■ **Instructions to follow**: In the material below, find all lines with the string "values" and copy them.

**** Recorded information ****

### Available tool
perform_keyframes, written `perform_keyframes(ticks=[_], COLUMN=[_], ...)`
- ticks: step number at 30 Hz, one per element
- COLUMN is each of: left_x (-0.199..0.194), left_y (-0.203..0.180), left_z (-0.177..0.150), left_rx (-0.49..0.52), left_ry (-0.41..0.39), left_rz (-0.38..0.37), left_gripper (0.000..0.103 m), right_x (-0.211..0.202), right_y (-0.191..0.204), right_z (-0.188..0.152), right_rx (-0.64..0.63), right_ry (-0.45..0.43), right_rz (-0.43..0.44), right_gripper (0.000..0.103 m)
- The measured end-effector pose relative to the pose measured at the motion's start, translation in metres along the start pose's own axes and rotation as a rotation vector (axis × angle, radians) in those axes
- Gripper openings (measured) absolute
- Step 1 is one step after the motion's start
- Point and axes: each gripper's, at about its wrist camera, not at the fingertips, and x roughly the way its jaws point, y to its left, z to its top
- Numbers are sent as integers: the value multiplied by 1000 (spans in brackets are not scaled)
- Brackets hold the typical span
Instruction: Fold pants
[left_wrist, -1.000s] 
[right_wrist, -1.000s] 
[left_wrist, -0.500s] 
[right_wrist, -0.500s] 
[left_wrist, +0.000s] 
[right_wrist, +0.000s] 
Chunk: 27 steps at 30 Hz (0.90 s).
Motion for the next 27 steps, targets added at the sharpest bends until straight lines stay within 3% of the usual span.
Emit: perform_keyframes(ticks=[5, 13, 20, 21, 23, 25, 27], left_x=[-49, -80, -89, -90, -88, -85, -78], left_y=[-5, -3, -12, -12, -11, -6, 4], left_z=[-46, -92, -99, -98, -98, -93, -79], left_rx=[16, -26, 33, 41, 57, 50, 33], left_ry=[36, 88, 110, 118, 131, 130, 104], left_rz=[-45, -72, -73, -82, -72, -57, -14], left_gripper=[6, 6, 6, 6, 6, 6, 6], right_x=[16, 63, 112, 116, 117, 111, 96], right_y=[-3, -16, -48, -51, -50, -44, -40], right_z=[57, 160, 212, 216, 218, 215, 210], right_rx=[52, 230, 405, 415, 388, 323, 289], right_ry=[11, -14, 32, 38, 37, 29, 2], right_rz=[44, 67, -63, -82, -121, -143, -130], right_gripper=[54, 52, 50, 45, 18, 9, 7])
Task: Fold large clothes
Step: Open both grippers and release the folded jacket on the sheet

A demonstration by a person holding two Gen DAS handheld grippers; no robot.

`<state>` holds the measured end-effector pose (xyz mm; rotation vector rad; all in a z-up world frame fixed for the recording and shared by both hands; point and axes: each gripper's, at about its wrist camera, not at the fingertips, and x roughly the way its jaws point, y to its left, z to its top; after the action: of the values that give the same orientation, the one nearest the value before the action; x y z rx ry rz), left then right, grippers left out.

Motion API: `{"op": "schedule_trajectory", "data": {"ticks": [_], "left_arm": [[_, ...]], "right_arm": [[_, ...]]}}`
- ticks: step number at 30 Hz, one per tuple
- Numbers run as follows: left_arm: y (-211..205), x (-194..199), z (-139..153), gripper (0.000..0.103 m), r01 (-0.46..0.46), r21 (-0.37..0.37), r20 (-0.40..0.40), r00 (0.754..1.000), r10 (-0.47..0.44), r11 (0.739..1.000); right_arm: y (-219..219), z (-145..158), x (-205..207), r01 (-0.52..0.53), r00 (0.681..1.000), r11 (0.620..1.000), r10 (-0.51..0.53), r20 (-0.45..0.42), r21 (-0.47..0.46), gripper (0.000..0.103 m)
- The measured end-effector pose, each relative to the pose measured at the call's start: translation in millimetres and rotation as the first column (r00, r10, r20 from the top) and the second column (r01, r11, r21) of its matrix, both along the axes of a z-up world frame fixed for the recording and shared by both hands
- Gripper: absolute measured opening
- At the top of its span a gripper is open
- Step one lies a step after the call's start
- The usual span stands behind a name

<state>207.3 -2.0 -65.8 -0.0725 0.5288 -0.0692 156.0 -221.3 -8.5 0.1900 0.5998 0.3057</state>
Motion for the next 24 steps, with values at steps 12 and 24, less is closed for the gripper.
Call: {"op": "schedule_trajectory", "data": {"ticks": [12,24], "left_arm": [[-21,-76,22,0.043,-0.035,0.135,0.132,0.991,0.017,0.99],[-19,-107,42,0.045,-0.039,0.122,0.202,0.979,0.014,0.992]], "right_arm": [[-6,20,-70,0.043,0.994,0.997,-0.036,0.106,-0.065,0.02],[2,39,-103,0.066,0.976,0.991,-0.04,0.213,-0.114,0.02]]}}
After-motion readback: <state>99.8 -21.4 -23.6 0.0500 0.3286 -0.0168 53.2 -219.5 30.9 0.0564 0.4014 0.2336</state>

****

■ **Answer section**:
`<state>` holds the measured end-effector pose (xyz mm; rotation vector rad; all in a z-up world frame fixed for the recording and shared by both hands; point and axes: each gripper's, at about its wrist camera, not at the fingertips, and x roughly the way its jaws point, y to its left, z to its top; after the action: of the values that give the same orientation, the one nearest the value before the action; x y z rx ry rz), left then right, grippers left out.
Motion for the next 24 steps, with values at steps 12 and 24, less is closed for the gripper.

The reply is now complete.